Create a Style Transfer Snapchat Lens with SnapML’s ML Component

SnapML provides a way to utilize machine learning to build more immersive Snapchat AR Lenses. Style transfer is a computer vision technology that allows creators and developers to transfer any design from one source image to any targeted image.

Once our style transfer model is ready, we’ll upload and configure the converted ONNX/PB model file in Lens Studio, and from there, upload the resulting to our personal Snapchat app. And, then we can make it public so that others can use our lens.

As this is a deep learning approach, we’ll need a large amount of data. We’ll utilize the COCO dataset to train our model. And for model training, we’ll use Google Colab because it provides us a high-quality free GPU and ML code processing.

What is SnapML?

Using SnapML, we can use our trained style transfer model in the form of the ONNX/PB file and then use this converted model in the ML Component provided by Lens Studio. SnapML helps us build machine learning-based AR Lenses that can be used directly in Snapchat.

In this article, we’ll build and implement a style transfer Lens using SnapML to create an immersive mobile experience.

Let’s first see our final Lens in action, once published on the Snapchat app. This Lens can be used on Snapchat for both iOS and Android. You can also find and use this Lens here.

Preparing Our Model

We’ll be using the COCO dataset to train our style transfer model. The COCO dataset contains different categories; model training needs to select the class based on our Lens. Here, I am selecting the type as “Person” to help detect human features.

COCO_CATEGORY = 'person'  # target category

WORK_DIR = Path('.')

# Archives to be downloaded
COCO_IMAGES_ARCHIVE = WORK_DIR / 'train2017.zip'
COCO_ANNOTATIONS_ARCHIVE = WORK_DIR / 'annotations_trainval2017.zip'

# Paths where the dataset will be extracted to
COCO_ANNOTATIONS_PATH = WORK_DIR / 'annotations/instances_train2017.json'
COCO_IMAGES_PATH = WORK_DIR / 'train2017'

# How many images use for training
DATASET_SIZE = 32000

# A content and a style images. You can upload your own.
TEST_IMAGE_PATH = WORK_DIR / 'test_image.jpeg'
STYLE_IMAGE_PATH = WORK_DIR / 'style_image.jpg'

NUM_TRAINING_STEPS = 10000  # number of steps for training, longer is better
LOGGING_FREQUENCY = 250     # log validation every N steps
BATCH_SIZE = 16             # number of images per batch
NUM_WORKERS = 4             # number of CPU threads available for image preprocessing

# This controls input and output resolution for the network.
# Lower values lead to worse mask quality, but faster network inference.
# Change carefully.
INPUT_HEIGHT = 512   
INPUT_WIDTH = 256

# Base number of channels for model. Higher is stronger effect, but slower model
MODEL_WIDTH = 16

We need to download the COCO dataset. It’s a big dataset, so it might take some time to download the entire set.

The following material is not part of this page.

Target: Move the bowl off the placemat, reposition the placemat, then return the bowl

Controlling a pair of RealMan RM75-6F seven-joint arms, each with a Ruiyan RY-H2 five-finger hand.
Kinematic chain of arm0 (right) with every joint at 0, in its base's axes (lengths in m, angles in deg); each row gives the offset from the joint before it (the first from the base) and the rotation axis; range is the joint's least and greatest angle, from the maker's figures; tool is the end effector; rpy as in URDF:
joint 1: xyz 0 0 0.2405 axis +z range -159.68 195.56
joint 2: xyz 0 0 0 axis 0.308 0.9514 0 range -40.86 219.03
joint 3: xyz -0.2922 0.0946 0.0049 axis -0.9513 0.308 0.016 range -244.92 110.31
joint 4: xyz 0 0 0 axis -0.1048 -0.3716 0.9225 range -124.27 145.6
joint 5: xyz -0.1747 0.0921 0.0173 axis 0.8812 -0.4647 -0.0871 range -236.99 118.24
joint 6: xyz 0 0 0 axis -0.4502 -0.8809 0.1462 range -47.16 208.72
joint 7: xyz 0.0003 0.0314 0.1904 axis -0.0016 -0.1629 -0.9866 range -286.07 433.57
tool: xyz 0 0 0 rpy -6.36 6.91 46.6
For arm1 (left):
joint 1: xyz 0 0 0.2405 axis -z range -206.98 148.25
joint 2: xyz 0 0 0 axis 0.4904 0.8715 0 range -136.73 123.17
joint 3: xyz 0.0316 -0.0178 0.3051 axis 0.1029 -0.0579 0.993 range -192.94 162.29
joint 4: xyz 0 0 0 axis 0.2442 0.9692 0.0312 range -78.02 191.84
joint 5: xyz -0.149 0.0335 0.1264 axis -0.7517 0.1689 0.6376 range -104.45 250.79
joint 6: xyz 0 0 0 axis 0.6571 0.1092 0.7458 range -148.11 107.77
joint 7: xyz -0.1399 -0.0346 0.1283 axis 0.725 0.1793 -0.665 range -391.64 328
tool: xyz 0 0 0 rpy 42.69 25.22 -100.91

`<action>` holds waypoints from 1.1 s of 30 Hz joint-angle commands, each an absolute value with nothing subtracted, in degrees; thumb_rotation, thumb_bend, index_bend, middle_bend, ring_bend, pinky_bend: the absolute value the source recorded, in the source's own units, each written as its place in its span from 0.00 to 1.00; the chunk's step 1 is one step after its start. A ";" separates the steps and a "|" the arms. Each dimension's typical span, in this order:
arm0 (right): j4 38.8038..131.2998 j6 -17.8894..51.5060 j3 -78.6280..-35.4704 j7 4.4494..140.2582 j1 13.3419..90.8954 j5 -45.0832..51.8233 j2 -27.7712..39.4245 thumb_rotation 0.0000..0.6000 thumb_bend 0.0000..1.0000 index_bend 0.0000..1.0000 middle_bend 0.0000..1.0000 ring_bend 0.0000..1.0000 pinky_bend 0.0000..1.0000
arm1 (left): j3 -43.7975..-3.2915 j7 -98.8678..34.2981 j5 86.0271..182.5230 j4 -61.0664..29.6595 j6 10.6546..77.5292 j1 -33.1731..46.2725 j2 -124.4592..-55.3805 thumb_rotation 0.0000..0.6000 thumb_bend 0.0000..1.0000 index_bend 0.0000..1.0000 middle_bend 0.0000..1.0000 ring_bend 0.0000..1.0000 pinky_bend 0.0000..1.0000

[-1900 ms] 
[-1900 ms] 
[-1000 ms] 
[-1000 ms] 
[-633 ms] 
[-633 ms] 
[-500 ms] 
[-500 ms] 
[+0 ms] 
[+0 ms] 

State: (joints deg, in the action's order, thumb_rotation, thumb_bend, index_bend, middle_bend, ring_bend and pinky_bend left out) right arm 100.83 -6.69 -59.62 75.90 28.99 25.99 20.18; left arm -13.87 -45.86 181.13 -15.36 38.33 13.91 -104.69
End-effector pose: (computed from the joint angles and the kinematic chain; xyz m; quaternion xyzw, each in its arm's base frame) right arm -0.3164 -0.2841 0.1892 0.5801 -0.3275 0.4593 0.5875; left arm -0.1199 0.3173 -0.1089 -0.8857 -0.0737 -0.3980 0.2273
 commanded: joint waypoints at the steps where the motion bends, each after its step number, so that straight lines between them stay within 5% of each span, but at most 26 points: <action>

download_file('http://images.cocodataset.org/zips/train2017.zip',
              COCO_IMAGES_ARCHIVE)

download_file('http://images.cocodataset.org/annotations/annotations_trainval2017.zip',
              COCO_ANNOTATIONS_ARCHIVE)
with ZipFile(COCO_ANNOTATIONS_ARCHIVE, 'r') as archive:
    archive.extractall()

Defining our Style Image

We can select the style that we want to use in our Lens. Style can be an image with some design. In our case, we will use the below scenery for styling.

Defining Libraries

We will be using PyTorch for creating our model, defining parameters, adding loss function, and finally training the model using the optimizers to update our model weights.

Defining Model

We will build the model from mainly two types of blocks: residual hourglass-like blocks and separable residual ones.

Separable Residual Block

The main idea of separable blocks is splitting a convolution into two parts: a channel-wise and a depth-wise one. They are used widely in architectures like MobileNet and Inception for reducing computational costs. For model building, we use the sequential model with convolutional layers followed by reflection padding, batch normalization, and the Relu activation function.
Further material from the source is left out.